REQUIRED WORK —
Check each line of the records below for the word "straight" and give the number of lines that have it, with nothing added.

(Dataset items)
================================

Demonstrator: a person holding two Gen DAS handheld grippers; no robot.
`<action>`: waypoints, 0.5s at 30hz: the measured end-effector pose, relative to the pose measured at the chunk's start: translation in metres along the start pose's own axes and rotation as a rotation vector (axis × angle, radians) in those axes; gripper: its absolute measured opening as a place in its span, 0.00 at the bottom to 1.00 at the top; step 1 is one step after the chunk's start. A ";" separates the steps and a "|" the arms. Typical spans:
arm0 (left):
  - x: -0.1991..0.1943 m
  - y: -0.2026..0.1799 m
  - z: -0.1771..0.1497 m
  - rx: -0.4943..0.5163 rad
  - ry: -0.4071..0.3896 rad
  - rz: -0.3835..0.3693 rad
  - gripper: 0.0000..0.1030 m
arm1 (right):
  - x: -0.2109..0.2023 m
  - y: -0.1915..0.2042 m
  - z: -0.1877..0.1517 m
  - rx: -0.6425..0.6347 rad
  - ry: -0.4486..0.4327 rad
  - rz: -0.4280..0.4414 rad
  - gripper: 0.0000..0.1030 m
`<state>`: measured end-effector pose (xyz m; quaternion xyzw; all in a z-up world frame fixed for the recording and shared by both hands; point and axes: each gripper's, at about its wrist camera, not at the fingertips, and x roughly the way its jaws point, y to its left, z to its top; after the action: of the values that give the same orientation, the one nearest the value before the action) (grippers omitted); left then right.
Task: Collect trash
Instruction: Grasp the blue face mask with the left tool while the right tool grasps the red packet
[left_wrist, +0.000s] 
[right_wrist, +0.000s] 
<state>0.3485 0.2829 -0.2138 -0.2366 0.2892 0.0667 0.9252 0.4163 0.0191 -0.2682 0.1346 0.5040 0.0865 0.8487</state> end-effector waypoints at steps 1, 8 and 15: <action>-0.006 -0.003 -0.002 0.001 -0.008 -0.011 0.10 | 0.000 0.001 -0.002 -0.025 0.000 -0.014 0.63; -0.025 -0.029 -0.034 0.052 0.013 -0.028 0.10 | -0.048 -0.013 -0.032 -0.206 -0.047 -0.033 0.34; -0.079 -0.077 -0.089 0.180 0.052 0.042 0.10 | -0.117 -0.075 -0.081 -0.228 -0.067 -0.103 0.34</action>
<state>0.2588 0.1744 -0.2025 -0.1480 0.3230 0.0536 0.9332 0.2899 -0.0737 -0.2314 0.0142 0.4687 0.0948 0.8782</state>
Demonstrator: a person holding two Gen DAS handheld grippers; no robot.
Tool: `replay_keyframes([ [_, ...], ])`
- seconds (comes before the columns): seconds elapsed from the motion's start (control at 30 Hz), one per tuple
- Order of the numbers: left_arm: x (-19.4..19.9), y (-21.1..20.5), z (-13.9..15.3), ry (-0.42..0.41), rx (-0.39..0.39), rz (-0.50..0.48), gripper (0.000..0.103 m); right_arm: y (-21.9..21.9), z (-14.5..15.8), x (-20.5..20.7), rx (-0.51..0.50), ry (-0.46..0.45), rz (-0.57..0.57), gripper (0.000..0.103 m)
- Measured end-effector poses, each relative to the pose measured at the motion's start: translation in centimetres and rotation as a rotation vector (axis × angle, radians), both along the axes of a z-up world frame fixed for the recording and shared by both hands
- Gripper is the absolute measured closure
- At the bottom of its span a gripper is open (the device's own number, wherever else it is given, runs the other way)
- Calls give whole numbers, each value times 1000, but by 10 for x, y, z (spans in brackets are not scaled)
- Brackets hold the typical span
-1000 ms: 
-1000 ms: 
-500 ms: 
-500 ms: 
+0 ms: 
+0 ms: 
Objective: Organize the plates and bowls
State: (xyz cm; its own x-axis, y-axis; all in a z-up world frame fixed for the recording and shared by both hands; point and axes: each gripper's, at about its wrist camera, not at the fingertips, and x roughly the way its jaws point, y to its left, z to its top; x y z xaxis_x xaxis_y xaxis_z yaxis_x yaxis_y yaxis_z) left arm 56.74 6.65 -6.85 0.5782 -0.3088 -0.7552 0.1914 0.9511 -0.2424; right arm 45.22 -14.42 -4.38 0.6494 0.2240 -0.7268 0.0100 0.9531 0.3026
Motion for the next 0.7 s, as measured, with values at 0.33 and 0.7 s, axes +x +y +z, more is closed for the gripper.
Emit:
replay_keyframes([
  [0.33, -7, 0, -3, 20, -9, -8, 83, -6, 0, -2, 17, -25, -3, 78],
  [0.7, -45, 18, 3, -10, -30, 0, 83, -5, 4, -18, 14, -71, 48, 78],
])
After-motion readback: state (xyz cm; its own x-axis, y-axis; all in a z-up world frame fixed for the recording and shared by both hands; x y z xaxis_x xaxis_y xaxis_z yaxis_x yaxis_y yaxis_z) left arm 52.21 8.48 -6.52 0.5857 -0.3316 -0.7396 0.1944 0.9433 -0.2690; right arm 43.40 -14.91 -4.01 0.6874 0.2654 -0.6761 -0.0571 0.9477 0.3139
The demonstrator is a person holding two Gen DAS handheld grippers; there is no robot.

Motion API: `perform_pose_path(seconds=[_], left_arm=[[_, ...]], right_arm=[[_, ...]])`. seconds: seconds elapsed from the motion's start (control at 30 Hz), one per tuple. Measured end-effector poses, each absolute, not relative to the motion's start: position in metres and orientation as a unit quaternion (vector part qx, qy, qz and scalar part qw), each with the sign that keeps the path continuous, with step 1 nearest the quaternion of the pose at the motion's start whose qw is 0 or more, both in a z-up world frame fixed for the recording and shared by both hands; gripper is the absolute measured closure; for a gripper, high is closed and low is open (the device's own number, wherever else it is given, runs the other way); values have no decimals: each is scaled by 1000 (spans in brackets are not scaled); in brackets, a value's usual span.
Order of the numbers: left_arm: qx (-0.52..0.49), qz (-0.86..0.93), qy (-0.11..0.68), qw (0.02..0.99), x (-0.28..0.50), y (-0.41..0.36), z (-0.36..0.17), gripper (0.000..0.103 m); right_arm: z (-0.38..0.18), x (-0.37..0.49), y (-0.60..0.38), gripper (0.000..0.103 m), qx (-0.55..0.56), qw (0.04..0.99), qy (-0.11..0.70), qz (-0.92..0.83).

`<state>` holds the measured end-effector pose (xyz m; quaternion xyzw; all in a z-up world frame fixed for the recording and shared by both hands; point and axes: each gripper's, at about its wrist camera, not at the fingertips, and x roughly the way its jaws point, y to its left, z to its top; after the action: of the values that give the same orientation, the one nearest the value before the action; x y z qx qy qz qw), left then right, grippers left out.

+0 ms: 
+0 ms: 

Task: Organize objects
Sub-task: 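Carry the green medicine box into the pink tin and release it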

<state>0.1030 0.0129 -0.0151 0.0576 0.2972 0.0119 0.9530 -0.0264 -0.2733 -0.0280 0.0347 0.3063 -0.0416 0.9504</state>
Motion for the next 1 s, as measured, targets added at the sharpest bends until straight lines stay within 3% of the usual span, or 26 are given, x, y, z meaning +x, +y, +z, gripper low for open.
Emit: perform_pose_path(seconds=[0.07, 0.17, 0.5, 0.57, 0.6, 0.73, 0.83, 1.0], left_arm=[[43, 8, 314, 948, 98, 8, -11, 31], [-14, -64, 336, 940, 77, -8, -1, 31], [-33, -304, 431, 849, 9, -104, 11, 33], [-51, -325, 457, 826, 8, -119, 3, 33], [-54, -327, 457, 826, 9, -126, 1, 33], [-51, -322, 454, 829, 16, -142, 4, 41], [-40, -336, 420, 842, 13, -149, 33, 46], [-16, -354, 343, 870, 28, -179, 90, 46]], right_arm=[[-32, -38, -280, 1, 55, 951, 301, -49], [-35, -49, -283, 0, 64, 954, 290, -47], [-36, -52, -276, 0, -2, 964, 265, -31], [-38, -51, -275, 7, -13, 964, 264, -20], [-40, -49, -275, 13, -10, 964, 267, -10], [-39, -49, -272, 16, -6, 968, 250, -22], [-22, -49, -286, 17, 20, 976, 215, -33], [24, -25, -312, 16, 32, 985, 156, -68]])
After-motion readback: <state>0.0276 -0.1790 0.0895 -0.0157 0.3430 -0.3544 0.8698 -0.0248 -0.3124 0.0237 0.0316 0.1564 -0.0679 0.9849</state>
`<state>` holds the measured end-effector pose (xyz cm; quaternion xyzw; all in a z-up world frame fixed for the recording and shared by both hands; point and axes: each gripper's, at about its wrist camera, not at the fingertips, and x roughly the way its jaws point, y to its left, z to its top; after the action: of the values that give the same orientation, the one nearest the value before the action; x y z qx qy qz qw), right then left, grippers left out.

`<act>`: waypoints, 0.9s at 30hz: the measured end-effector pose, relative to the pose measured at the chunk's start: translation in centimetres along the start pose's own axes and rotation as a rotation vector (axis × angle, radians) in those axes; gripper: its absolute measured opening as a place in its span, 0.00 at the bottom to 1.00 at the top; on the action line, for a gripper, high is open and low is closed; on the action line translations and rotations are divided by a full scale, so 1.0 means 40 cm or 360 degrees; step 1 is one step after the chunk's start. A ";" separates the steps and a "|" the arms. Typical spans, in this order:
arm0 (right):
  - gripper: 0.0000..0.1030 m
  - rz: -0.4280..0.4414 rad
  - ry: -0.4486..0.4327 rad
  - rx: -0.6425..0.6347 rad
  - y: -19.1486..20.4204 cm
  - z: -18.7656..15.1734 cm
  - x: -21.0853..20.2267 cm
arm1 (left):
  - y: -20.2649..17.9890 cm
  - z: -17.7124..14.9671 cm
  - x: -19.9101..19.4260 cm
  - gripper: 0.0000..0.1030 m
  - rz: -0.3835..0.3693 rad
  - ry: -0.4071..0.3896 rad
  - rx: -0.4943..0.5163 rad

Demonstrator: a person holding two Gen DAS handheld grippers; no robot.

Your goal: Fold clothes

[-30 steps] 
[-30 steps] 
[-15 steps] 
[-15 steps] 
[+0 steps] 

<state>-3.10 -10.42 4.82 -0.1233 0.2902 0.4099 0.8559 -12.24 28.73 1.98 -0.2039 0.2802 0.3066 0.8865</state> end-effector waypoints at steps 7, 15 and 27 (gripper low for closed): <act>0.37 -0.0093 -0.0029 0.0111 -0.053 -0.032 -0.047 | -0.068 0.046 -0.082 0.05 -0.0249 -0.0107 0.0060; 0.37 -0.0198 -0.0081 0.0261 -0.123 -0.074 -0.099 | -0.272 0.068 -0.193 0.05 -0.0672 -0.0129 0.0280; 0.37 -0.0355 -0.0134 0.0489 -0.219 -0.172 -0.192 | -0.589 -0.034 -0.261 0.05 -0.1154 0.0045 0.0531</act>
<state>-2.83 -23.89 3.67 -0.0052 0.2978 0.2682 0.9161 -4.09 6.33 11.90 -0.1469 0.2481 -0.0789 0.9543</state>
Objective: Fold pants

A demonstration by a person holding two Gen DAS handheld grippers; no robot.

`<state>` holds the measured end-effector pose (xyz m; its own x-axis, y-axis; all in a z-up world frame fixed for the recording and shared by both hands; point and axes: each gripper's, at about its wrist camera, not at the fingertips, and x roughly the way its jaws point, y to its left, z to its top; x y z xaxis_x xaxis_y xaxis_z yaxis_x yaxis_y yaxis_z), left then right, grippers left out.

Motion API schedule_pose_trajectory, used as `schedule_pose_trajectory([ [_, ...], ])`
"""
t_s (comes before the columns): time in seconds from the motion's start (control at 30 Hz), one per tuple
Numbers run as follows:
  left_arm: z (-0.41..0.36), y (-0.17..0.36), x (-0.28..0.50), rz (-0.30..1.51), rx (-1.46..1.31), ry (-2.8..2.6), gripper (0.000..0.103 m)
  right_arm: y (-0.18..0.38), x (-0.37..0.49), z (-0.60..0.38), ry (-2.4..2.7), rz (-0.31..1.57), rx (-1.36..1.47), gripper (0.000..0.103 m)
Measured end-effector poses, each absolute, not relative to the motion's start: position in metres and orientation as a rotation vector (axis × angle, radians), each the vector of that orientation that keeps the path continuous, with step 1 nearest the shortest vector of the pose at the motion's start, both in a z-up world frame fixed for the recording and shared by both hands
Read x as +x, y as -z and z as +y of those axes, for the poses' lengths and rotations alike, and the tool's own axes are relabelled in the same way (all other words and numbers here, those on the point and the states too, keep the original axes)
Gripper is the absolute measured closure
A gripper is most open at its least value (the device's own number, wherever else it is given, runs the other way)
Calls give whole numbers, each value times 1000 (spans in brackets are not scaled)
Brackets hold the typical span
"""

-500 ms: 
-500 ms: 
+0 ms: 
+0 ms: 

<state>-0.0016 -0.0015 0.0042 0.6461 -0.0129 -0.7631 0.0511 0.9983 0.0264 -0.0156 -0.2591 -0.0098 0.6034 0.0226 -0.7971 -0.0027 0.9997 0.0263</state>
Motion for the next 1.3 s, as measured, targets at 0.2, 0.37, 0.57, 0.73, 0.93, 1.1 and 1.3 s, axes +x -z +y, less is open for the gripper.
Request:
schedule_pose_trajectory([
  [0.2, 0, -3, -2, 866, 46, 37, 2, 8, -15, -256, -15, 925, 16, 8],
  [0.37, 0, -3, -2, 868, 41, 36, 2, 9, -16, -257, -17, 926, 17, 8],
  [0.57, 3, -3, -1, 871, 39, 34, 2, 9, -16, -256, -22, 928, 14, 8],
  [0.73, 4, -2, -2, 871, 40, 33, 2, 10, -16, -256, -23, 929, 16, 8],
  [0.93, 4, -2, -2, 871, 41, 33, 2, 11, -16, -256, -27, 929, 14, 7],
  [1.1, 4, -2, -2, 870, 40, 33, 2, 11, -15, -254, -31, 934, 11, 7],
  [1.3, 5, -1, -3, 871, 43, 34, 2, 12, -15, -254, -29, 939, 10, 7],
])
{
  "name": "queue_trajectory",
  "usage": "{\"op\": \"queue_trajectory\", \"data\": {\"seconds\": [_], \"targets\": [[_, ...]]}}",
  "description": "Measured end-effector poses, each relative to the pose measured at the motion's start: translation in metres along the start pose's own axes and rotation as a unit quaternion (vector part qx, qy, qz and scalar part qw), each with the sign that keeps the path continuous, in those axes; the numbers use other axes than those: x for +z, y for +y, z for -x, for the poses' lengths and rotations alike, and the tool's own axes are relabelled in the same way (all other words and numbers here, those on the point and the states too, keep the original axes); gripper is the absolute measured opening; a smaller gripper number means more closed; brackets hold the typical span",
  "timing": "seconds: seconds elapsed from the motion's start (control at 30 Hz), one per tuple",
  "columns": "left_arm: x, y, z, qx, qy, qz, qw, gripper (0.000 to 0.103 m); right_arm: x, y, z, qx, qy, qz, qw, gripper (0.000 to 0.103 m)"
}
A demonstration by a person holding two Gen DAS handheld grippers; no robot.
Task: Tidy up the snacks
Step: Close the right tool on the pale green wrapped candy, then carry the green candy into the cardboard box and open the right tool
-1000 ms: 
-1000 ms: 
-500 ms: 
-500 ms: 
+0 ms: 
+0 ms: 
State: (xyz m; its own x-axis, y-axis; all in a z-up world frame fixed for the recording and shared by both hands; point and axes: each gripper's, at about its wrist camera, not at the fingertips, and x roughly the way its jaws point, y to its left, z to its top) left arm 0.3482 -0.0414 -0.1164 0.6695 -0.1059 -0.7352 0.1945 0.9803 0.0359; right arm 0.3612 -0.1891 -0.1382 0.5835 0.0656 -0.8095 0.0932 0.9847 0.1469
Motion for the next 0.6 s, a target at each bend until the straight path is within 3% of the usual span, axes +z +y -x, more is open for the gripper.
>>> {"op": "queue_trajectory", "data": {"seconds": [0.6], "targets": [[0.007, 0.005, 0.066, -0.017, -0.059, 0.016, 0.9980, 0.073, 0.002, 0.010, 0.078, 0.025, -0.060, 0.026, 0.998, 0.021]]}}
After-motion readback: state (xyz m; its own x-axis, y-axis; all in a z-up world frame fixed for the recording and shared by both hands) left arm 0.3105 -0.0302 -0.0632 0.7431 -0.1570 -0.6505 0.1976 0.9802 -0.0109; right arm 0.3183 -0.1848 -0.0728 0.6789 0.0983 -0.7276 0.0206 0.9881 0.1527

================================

ANSWER SPACE —
2